Once we have determined that a patient’s bone density is low enough to take action, we have many tools to help us. I don’t know how many thousands of women have been scared off from medical treatment because of the highly publicized, but rarely encountered, Osteonecrosis of the Jaw, ONJ. ONJ is a very, very rare complication of therapy, primarily seen in cancer patients receiving higher than standard doses of medication. When taken in light of the studies that say an untreated woman with osteoporosis has a seven to eight times increased risk of fracture, the risk of ONJ is minuscule by comparison. Actually the risk of ONJ for a woman taking one of these drugs for osteoporosis is between four per 10,000 and four per 1 million users; rare indeed!
Our primary medical tool is a class of drugs called bisphosphonates. This includes Fosamax, Actonel and Boniva taken orally; and Boniva and Reclast taken intravenously. Each drug has its pluses and minuses and the choice should be left between the physician and the patient. All of these drugs have been proven to reduce the risk of fracture. The choice of which drug to pick is not nearly as important as the choice to begin therapy and reduce the risk of fracture, pain and disability. There are other drugs that have some benefit for bones as well. These include Evista, Tamoxifen and various estrogen and testosterone hormone supplements.
All of the above drugs serve in one way or another to block the body’s constant function of cyclically tearing down bone to rebuild it. Since these drugs allow the rebuilding function to continue, over time the bone grows in density and strength, thus reducing the risk of fracture. The only drug we have available that actually stimulates the deposition of new bone is Forteo. Given over the course of two years, Forteo can dramatically and safely improve bone strength for a woman’s future.

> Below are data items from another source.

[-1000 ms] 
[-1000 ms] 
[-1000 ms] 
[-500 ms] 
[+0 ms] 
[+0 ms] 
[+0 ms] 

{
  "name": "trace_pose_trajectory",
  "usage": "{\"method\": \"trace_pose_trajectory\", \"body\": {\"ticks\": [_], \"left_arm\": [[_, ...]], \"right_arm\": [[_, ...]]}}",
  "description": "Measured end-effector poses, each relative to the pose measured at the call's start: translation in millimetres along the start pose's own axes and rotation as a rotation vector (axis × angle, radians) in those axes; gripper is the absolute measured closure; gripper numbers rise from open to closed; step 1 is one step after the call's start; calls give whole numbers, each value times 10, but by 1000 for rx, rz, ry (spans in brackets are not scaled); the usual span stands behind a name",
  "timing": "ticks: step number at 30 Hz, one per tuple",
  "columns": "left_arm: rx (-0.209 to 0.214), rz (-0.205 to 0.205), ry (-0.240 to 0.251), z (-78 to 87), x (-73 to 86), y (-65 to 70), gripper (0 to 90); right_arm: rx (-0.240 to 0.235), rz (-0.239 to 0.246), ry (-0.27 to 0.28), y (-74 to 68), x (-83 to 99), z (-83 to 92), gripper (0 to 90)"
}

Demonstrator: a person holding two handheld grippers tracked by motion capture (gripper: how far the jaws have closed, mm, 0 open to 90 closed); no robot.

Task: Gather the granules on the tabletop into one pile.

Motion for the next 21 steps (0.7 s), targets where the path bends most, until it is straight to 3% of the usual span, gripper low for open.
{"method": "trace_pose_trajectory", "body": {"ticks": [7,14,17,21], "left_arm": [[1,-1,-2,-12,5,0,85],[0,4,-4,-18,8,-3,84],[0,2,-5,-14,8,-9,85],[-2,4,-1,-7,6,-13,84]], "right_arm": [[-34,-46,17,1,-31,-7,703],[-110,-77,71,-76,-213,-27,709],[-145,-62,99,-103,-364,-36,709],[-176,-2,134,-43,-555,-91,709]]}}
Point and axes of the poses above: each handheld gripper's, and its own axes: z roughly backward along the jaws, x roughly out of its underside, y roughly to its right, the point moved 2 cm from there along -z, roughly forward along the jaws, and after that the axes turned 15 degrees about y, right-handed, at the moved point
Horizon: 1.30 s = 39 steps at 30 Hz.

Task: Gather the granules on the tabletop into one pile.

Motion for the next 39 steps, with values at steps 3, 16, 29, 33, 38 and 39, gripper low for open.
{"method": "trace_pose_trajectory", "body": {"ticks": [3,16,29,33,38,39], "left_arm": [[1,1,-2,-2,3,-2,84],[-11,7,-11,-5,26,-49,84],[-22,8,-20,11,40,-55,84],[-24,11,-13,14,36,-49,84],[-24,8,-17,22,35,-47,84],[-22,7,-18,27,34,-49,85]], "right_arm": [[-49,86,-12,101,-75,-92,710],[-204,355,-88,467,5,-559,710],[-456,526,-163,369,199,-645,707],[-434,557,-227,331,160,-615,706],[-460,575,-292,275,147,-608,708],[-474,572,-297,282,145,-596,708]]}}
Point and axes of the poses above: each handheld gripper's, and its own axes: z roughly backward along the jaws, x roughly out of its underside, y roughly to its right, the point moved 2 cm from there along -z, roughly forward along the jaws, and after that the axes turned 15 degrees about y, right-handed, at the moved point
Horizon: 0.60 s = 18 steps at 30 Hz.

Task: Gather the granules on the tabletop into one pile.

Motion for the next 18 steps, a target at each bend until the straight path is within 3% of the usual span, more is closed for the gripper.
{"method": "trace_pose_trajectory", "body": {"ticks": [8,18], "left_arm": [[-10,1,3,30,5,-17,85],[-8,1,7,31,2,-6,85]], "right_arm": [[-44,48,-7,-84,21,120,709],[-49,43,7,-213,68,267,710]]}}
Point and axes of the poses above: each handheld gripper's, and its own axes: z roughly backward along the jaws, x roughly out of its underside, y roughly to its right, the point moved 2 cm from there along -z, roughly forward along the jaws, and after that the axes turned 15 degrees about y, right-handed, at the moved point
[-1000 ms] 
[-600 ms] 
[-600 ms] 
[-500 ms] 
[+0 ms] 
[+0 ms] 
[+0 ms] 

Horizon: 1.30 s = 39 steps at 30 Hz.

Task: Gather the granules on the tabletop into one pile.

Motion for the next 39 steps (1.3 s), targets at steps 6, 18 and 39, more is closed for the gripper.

We have so many tools to help build bone and reduce suffering and disability. What we often don’t have is the opportunity to get involved and become proactive toward prevention. Many women aren’t getting their DEXAs. Many women who get their DEXAs aren’t allowing us to start the medicine out of unwarranted fears of drug side effects. Many women think “if I just take my Calcium, I’ll be OK.” The truth is that many women forget to take their calcium regularly. Studies do say that getting in your 1,200 milligrams of calcium per day will help your bones, but calcium alone will not reverse the fracture risk of osteoporosis.
Awareness of the plight of osteoporosis is important; awareness of how to effectively fight against it is imperative! All of us should be exercising regularly; weight-bearing exercise, like walking, does help. We should be getting in adequate calcium and vitamin D.
We shouldn’t smoke.
We shouldn’t consume alcohol in more than modest quantity, either. These are things we can all do! What women with osteoporosis-level low bone density need to do is to be willing to be bold and go further. I’ve seen too many women with too many fractures experiencing too much pain and too much disability. Protect yourself and your future.
Get your DEXA, if you are due. Take your calcium and Vitamin D.
Do your walking. And don’t be afraid to take the next step to therapy, a step that could keep you out of the nursing home. That is the awareness we need to have!